+++ EXTRACTED INFORMATION +++
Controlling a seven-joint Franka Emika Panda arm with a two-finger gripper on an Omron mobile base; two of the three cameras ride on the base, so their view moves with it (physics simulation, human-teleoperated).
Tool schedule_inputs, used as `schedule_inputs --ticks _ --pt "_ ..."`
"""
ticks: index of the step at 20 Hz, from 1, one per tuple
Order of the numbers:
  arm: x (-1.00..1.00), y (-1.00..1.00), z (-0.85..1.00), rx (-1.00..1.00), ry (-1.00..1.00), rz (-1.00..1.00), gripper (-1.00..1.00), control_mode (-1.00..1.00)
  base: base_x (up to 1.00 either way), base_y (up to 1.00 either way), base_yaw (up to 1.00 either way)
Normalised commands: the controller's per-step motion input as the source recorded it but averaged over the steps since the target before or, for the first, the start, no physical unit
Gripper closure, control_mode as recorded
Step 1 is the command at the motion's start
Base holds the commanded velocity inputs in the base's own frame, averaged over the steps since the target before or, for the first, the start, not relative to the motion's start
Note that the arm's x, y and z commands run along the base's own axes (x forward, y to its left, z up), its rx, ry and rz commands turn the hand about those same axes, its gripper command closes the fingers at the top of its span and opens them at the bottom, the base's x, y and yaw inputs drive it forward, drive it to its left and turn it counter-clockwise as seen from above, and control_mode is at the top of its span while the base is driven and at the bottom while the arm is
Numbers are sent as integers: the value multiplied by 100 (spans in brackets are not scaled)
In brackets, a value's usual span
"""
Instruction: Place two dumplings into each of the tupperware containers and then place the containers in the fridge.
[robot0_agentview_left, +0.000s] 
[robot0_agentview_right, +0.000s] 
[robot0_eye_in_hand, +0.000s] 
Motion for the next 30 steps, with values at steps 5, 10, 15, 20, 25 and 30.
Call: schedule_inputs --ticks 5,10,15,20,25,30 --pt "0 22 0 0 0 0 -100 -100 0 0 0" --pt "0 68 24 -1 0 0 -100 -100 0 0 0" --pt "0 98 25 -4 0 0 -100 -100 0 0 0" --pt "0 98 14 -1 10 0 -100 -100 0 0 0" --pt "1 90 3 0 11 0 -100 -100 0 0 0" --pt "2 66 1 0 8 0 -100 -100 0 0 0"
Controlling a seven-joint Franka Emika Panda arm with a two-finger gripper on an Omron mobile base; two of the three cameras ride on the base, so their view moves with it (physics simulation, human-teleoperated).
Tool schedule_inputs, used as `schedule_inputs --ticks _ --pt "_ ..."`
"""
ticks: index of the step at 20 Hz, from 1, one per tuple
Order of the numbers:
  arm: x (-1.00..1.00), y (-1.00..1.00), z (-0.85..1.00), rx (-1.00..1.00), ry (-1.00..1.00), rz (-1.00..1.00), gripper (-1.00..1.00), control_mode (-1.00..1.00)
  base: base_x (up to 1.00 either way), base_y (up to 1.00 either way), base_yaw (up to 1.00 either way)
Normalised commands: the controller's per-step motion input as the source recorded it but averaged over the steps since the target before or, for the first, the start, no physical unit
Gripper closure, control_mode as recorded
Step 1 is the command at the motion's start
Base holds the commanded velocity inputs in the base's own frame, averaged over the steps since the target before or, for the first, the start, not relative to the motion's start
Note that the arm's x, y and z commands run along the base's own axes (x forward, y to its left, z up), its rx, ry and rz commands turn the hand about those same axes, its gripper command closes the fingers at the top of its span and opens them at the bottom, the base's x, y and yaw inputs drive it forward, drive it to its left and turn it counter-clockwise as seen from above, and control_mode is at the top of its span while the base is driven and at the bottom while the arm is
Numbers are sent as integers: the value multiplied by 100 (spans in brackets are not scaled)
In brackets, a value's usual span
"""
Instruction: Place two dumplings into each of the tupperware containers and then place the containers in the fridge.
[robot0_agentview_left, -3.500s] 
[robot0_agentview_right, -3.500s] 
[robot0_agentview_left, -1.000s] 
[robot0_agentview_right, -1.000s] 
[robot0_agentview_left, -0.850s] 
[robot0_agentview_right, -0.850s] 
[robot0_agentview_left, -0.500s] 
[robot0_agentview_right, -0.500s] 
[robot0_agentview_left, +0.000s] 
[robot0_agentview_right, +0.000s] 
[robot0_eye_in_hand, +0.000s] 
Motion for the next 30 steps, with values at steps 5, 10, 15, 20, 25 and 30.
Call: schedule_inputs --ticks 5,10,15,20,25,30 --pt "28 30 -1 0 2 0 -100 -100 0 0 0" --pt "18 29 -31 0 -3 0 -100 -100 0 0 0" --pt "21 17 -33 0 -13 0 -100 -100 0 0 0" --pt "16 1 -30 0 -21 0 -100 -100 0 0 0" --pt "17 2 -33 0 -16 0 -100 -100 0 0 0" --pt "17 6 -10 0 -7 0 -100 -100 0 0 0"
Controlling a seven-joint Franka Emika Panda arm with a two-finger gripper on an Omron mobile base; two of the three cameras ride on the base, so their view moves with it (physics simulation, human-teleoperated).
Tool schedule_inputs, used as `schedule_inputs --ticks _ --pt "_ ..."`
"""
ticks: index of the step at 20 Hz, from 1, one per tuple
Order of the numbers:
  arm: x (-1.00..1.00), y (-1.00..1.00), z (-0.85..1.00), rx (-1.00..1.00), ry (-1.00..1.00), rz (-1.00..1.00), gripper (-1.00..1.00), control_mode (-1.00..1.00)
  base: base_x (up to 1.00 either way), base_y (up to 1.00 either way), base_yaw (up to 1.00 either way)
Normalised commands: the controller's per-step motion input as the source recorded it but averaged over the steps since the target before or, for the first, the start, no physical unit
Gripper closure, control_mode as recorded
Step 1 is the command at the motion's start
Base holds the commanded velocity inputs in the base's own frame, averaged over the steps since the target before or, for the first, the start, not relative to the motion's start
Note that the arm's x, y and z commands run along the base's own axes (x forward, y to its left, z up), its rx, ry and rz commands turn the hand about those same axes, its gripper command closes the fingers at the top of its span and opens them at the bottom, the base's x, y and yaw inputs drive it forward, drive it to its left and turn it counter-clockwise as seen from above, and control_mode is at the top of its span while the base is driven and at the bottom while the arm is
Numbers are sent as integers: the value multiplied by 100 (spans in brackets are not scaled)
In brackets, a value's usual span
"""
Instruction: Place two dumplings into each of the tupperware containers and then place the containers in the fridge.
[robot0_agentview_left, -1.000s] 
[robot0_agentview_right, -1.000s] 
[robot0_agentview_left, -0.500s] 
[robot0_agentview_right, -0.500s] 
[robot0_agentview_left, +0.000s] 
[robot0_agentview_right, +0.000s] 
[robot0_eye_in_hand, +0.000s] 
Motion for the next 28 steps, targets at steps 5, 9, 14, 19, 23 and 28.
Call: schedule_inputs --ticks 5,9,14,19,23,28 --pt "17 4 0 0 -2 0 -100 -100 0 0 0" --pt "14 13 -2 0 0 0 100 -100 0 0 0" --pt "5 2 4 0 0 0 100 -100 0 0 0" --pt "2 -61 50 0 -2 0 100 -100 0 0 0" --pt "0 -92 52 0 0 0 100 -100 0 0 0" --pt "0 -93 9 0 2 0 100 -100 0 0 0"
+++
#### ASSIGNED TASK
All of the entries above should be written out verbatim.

#### OUTPUT FOR THIS TASK
Controlling a seven-joint Franka Emika Panda arm with a two-finger gripper on an Omron mobile base; two of the three cameras ride on the base, so their view moves with it (physics simulation, human-teleoperated).
Tool schedule_inputs, used as `schedule_inputs --ticks _ --pt "_ ..."`
"""
ticks: index of the step at 20 Hz, from 1, one per tuple
Order of the numbers:
  arm: x (-1.00..1.00), y (-1.00..1.00), z (-0.85..1.00), rx (-1.00..1.00), ry (-1.00..1.00), rz (-1.00..1.00), gripper (-1.00..1.00), control_mode (-1.00..1.00)
  base: base_x (up to 1.00 either way), base_y (up to 1.00 either way), base_yaw (up to 1.00 either way)
Normalised commands: the controller's per-step motion input as the source recorded it but averaged over the steps since the target before or, for the first, the start, no physical unit
Gripper closure, control_mode as recorded
Step 1 is the command at the motion's start
Base holds the commanded velocity inputs in the base's own frame, averaged over the steps since the target before or, for the first, the start, not relative to the motion's start
Note that the arm's x, y and z commands run along the base's own axes (x forward, y to its left, z up), its rx, ry and rz commands turn the hand about those same axes, its gripper command closes the fingers at the top of its span and opens them at the bottom, the base's x, y and yaw inputs drive it forward, drive it to its left and turn it counter-clockwise as seen from above, and control_mode is at the top of its span while the base is driven and at the bottom while the arm is
Numbers are sent as integers: the value multiplied by 100 (spans in brackets are not scaled)
In brackets, a value's usual span
"""
Instruction: Place two dumplings into each of the tupperware containers and then place the containers in the fridge.
[robot0_agentview_left, +0.000s] 
[robot0_agentview_right, +0.000s] 
[robot0_eye_in_hand, +0.000s] 
Motion for the next 30 steps, with values at steps 5, 10, 15, 20, 25 and 30.
Call: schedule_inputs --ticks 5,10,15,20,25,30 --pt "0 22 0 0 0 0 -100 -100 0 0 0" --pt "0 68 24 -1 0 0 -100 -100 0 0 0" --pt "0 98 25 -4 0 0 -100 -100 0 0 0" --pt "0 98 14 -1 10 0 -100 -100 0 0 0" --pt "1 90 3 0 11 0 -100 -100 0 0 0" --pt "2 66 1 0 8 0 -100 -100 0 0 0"
Controlling a seven-joint Franka Emika Panda arm with a two-finger gripper on an Omron mobile base; two of the three cameras ride on the base, so their view moves with it (physics simulation, human-teleoperated).
Tool schedule_inputs, used as `schedule_inputs --ticks _ --pt "_ ..."`
"""
ticks: index of the step at 20 Hz, from 1, one per tuple
Order of the numbers:
  arm: x (-1.00..1.00), y (-1.00..1.00), z (-0.85..1.00), rx (-1.00..1.00), ry (-1.00..1.00), rz (-1.00..1.00), gripper (-1.00..1.00), control_mode (-1.00..1.00)
  base: base_x (up to 1.00 either way), base_y (up to 1.00 either way), base_yaw (up to 1.00 either way)
Normalised commands: the controller's per-step motion input as the source recorded it but averaged over the steps since the target before or, for the first, the start, no physical unit
Gripper closure, control_mode as recorded
Step 1 is the command at the motion's start
Base holds the commanded velocity inputs in the base's own frame, averaged over the steps since the target before or, for the first, the start, not relative to the motion's start
Note that the arm's x, y and z commands run along the base's own axes (x forward, y to its left, z up), its rx, ry and rz commands turn the hand about those same axes, its gripper command closes the fingers at the top of its span and opens them at the bottom, the base's x, y and yaw inputs drive it forward, drive it to its left and turn it counter-clockwise as seen from above, and control_mode is at the top of its span while the base is driven and at the bottom while the arm is
Numbers are sent as integers: the value multiplied by 100 (spans in brackets are not scaled)
In brackets, a value's usual span
"""
Instruction: Place two dumplings into each of the tupperware containers and then place the containers in the fridge.
[robot0_agentview_left, -3.500s] 
[robot0_agentview_right, -3.500s] 
[robot0_agentview_left, -1.000s] 
[robot0_agentview_right, -1.000s] 
[robot0_agentview_left, -0.850s] 
[robot0_agentview_right, -0.850s] 
[robot0_agentview_left, -0.500s] 
[robot0_agentview_right, -0.500s] 
[robot0_agentview_left, +0.000s] 
[robot0_agentview_right, +0.000s] 
[robot0_eye_in_hand, +0.000s] 
Motion for the next 30 steps, with values at steps 5, 10, 15, 20, 25 and 30.
Call: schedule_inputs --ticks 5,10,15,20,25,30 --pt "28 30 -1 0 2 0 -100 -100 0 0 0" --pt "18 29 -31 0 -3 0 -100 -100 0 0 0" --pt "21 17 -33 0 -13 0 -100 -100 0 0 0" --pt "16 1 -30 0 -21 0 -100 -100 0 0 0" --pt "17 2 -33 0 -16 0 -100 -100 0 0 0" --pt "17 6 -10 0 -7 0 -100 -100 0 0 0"
Controlling a seven-joint Franka Emika Panda arm with a two-finger gripper on an Omron mobile base; two of the three cameras ride on the base, so their view moves with it (physics simulation, human-teleoperated).
Tool schedule_inputs, used as `schedule_inputs --ticks _ --pt "_ ..."`
"""
ticks: index of the step at 20 Hz, from 1, one per tuple
Order of the numbers:
  arm: x (-1.00..1.00), y (-1.00..1.00), z (-0.85..1.00), rx (-1.00..1.00), ry (-1.00..1.00), rz (-1.00..1.00), gripper (-1.00..1.00), control_mode (-1.00..1.00)
  base: base_x (up to 1.00 either way), base_y (up to 1.00 either way), base_yaw (up to 1.00 either way)
Normalised commands: the controller's per-step motion input as the source recorded it but averaged over the steps since the target before or, for the first, the start, no physical unit
Gripper closure, control_mode as recorded
Step 1 is the command at the motion's start
Base holds the commanded velocity inputs in the base's own frame, averaged over the steps since the target before or, for the first, the start, not relative to the motion's start
Note that the arm's x, y and z commands run along the base's own axes (x forward, y to its left, z up), its rx, ry and rz commands turn the hand about those same axes, its gripper command closes the fingers at the top of its span and opens them at the bottom, the base's x, y and yaw inputs drive it forward, drive it to its left and turn it counter-clockwise as seen from above, and control_mode is at the top of its span while the base is driven and at the bottom while the arm is
Numbers are sent as integers: the value multiplied by 100 (spans in brackets are not scaled)
In brackets, a value's usual span
"""
Instruction: Place two dumplings into each of the tupperware containers and then place the containers in the fridge.
[robot0_agentview_left, -1.000s] 
[robot0_agentview_right, -1.000s] 
[robot0_agentview_left, -0.500s] 
[robot0_agentview_right, -0.500s] 
[robot0_agentview_left, +0.000s] 
[robot0_agentview_right, +0.000s] 
[robot0_eye_in_hand, +0.000s] 
Motion for the next 28 steps, targets at steps 5, 9, 14, 19, 23 and 28.
Call: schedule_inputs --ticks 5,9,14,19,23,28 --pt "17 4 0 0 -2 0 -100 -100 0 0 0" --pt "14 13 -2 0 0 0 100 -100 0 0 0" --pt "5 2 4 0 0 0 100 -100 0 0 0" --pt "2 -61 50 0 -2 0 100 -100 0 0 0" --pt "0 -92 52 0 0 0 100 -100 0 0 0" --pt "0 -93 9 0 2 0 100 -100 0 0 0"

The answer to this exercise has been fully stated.